Temperature dependence of magnetization under an applied magnetic field of 0.05T for La_0.75Bi_0.05Sr_0.2MnO₃ sample. The inset shows the temperature dependence of the inverse of paramagnetic susceptibility

Fig. 3

Magnetic field dependence of magnetization at several values of temperature for La_0.75Bi_0.05Sr_0.2MnO₃ sample

The magnetic entropy change ΔS, was calculated from Maxwell’s relation and isothermal magnetization measurements. ΔS can be defined using the following equation [29]:

$$ \Delta S(T, H) = \mathop \sum \limits_{i} \frac{{M_{i + 1} (T_{i + 1} , H) - M_{i} (T_{i} , H)}}{{T_{i + 1} + T_{i} }}\Delta H $$

(3)

where M_i and M_i+1 are the experimental values of magnetization measured at temperatures T_i and T_i+1, respectively, under an applied magnetic field H. Figure 4 shows the variation of (− ΔS) as a function of the temperature for different magnetic field values up to 7T for the La_0.75Bi_0.05Sr_0.2MnO₃ compound. All the curves exhibit a peak around T_C, and the maximum value increases with increasing the applied field. We can observe that the values are significant for our sample at the room temperature (T_C = 300 K), which suggests the possibility of using this sample in the magnetic refrigeration field. To evaluate the MCE, we can estimate the relative cooling power (RCP) according the following equation:

$$ {\text{RCP}} = - \Delta S^{\text{Max}} \times \delta T_{\text{FWHM}} $$

(4)

where δT_FWHM is the full width at half maximum of the magnetic entropy change curve. We have regrouped in Table 2 the values of T_C, − ΔS^Max, δT_FWHM and RCP under 2T and 4T applied magnetic fields for parent compound [8] as well as our Bi substituted compound. We have noticed that the substitution lanthanum by Bi³⁺ ions increases RCP values at the room temperature and enhance the MCE. Thus, our sample can be considered as a good candidate in the field of magnetic refrigeration at the room temperature. It is noteworthy that substitution reduces the maximum of (−∆S) compared to the parent compound, which can be explained by the weakening of ferromagnetic interactions induced by Bi³⁺ ions.
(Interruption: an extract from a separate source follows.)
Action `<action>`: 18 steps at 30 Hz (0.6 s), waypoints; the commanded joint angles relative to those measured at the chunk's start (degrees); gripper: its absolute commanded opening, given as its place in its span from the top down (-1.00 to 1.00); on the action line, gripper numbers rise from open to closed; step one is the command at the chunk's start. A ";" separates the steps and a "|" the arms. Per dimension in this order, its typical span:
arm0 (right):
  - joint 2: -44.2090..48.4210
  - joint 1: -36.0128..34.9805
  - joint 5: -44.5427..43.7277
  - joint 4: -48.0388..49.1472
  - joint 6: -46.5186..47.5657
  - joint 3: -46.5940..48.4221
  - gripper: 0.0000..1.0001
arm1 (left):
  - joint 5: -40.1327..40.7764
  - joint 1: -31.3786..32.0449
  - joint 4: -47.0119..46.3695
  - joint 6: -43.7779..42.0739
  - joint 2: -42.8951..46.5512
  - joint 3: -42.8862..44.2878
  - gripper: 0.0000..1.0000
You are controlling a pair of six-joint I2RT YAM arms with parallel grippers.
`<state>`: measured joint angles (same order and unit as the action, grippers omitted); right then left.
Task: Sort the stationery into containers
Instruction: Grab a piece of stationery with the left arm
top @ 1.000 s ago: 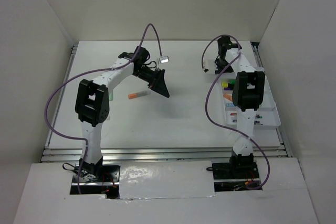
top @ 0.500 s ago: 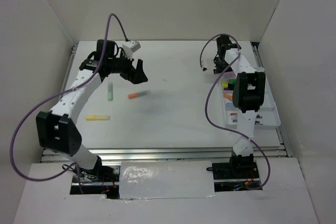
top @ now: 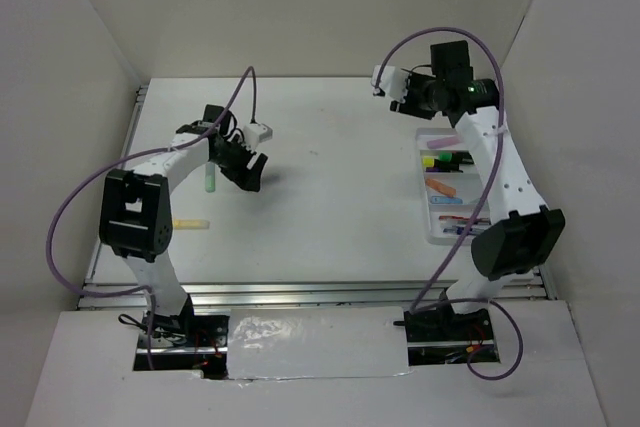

However, the increase of transition width (δT_FWHM) gives significant values of RCP near room temperature. To identify the nature of the magnetic transition in the case of our Bi based specimen, we have tried to get the phenomenological universal curve that can be constructed by normalizing all the ΔS curves (ΔS/ΔS^Max) and rescaling the temperature axis above and below T_C using the following relations [30]:

$$ \theta = \left\{ {\begin{array}{*{20}l} { - (T - T_{\text{C}} ) /(T_{\text{r1}} - T_{\text{C}} );\quad T \le T_{\text{C}} } \hfill \\ {(T - T_{\text{C}} ) /(T_{\text{r2}} - T_{\text{C}} );\quad T > T_{\text{C}} } \hfill \\ \end{array} } \right. $$

(5)

where T_r1 and T_r2 are the temperatures of the two reference points corresponding to ΔS = ΔS^Max/2. Figure 5 shows that the variation of ΔS/ΔS^Max as a function of rescaled temperature θ nearly exhibits the same shape for different field values up to 7T. This behavior proves that the magnetic phase transition is of second order for the La_0.75Bi_0.05Sr_0.2MnO₃ compound.

Fig. 4

Evolution of magnetic entropy change as a function of temperature under several values of applied magnetic field for La_0.75Bi_0.05Sr_0.2MnO₃ sample

Table 2 T_C, ΔS^Max, δT_FWHM, and RCP values for La_0.75Bi_0.05Sr_0.2MnO₃ and La_0.8Sr_0.2MnO₃ [8] samples under 2 T and 4 T applied magnetic fields

Fig. 5

Normalized entropy change as a function of the rescaled temperature θ for La_0.75Bi_0.05Sr_0.2MnO₃ sample

4 Conclusion

La_0.75Bi_0.05Sr_0.2MnO₃ bulk manganite, synthesized by sol–gel technique, is characterized by a significant MCE at room temperature. A considerable RCP value was recorded for our compound (77.12 J/kg under an applied magnetic field of 2 T), suggesting the possibility of using this compound for magnetic refrigeration field at room temperature. The 6s² lone pair of Bi ions seems to play a crucial role in the magnetic response of the studied sample.